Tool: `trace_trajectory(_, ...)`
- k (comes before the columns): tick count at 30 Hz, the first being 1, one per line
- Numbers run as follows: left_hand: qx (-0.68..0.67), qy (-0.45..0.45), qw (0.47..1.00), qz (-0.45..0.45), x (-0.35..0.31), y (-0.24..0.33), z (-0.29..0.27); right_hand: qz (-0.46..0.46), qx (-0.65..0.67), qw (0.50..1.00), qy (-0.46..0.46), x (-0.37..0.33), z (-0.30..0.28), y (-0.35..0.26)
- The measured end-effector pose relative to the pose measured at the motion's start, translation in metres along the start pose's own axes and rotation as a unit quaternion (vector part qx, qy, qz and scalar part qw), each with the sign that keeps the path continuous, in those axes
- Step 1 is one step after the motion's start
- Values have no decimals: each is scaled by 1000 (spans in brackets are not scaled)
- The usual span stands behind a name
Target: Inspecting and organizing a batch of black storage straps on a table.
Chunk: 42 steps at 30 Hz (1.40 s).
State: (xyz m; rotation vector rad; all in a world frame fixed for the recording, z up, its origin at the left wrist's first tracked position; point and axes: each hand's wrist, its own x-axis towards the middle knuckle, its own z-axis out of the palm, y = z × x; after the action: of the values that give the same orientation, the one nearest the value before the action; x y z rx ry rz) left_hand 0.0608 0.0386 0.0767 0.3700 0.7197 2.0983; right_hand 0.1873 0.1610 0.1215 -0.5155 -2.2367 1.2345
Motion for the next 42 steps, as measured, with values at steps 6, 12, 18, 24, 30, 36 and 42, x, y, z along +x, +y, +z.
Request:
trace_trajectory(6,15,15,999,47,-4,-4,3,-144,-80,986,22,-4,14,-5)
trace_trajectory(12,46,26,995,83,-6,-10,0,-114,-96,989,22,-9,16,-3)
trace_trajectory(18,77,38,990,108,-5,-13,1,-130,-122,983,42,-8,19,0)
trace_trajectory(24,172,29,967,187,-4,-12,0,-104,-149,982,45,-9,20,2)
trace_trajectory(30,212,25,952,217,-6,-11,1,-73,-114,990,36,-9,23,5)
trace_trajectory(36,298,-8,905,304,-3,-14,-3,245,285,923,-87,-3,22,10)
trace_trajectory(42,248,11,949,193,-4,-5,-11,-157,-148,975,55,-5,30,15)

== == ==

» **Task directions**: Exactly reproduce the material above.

» **Exercise solution**:
Tool: `trace_trajectory(_, ...)`
- k (comes before the columns): tick count at 30 Hz, the first being 1, one per line
- Numbers run as follows: left_hand: qx (-0.68..0.67), qy (-0.45..0.45), qw (0.47..1.00), qz (-0.45..0.45), x (-0.35..0.31), y (-0.24..0.33), z (-0.29..0.27); right_hand: qz (-0.46..0.46), qx (-0.65..0.67), qw (0.50..1.00), qy (-0.46..0.46), x (-0.37..0.33), z (-0.30..0.28), y (-0.35..0.26)
- The measured end-effector pose relative to the pose measured at the motion's start, translation in metres along the start pose's own axes and rotation as a unit quaternion (vector part qx, qy, qz and scalar part qw), each with the sign that keeps the path continuous, in those axes
- Step 1 is one step after the motion's start
- Values have no decimals: each is scaled by 1000 (spans in brackets are not scaled)
- The usual span stands behind a name
Target: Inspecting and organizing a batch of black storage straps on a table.
Chunk: 42 steps at 30 Hz (1.40 s).
State: (xyz m; rotation vector rad; all in a world frame fixed for the recording, z up, its origin at the left wrist's first tracked position; point and axes: each hand's wrist, its own x-axis towards the middle knuckle, its own z-axis out of the palm, y = z × x; after the action: of the values that give the same orientation, the one nearest the value before the action; x y z rx ry rz) left_hand 0.0608 0.0386 0.0767 0.3700 0.7197 2.0983; right_hand 0.1873 0.1610 0.1215 -0.5155 -2.2367 1.2345
Motion for the next 42 steps, as measured, with values at steps 6, 12, 18, 24, 30, 36 and 42, x, y, z along +x, +y, +z.
Request:
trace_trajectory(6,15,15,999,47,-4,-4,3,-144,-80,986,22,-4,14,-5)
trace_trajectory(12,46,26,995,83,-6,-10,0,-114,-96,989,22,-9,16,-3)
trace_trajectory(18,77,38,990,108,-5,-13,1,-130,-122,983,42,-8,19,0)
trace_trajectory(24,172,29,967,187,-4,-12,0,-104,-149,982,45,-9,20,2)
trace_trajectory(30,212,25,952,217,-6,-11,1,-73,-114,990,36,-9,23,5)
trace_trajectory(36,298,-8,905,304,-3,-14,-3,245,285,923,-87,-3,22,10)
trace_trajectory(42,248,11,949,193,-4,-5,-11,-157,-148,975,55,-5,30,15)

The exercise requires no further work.